What you have to do
Every line of the listing below should come back exactly as written, with no images.

Information supplied
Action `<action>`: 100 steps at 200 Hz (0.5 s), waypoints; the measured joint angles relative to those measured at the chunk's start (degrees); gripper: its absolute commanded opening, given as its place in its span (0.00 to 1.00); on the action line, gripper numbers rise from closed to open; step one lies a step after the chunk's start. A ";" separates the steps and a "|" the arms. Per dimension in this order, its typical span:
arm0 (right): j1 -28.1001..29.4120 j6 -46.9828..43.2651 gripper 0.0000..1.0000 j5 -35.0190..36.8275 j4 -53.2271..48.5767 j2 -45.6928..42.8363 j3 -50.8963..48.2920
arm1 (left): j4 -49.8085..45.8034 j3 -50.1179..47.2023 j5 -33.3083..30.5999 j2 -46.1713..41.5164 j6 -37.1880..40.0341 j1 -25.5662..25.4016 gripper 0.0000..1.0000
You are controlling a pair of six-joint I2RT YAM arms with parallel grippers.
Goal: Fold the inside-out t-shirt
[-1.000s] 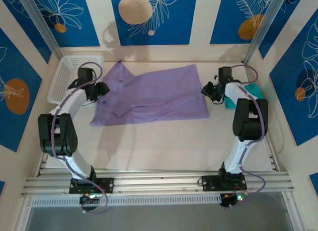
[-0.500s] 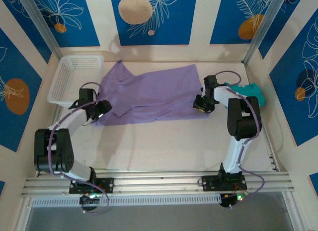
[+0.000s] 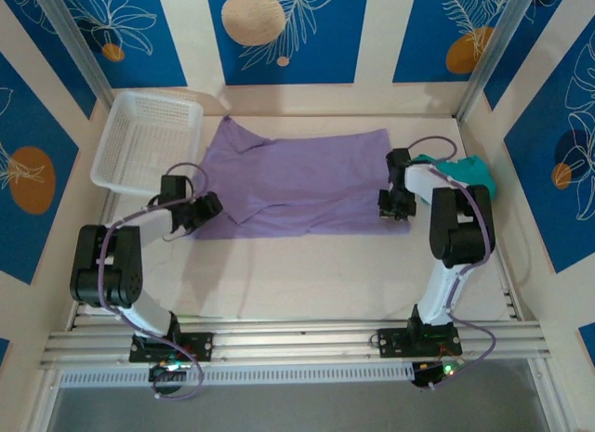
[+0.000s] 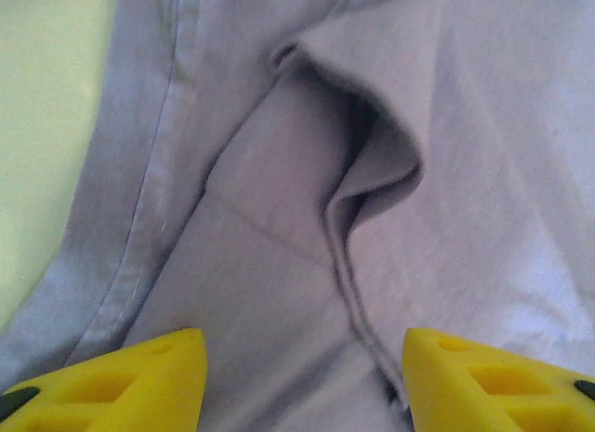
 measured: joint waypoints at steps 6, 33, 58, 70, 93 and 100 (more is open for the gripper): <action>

Your solution
Action `<action>`: 100 steps at 200 Hz (0.5 s), waypoints; the measured joint angles relative to those measured at the chunk's start (degrees); gripper: its absolute commanded opening, given as its place in its span (0.00 to 1.00); on the action line, gripper numbers rise from closed to open; step one lies a step after the chunk's start. A ";" separates the steps and a "|" the arms. Per dimension in this order, its typical span:
arm0 (right): j1 -28.1001..29.4120 j6 -46.9828..43.2651 gripper 0.0000..1.0000 j5 -35.0190..36.8275 j4 -53.2271..48.5767 j2 -45.6928..42.8363 j3 -50.8963..48.2920
arm1 (left): j4 -49.8085..45.8034 j3 -50.1179..47.2023 j5 -33.3083..30.5999 j2 -46.1713..41.5164 j6 -37.1880..40.0341 j1 -25.5662..25.4016 gripper 0.0000..1.0000
You are controlling a pair of six-joint I2RT YAM arms with parallel grippers.
Goal: Fold the inside-out t-shirt
[-1.000s] 
[-0.500s] 
[+0.000s] 
[+0.000s] 
 measured: joint waypoints at steps 6, 33, 58, 70, 93 and 100 (more is open for the gripper): <action>

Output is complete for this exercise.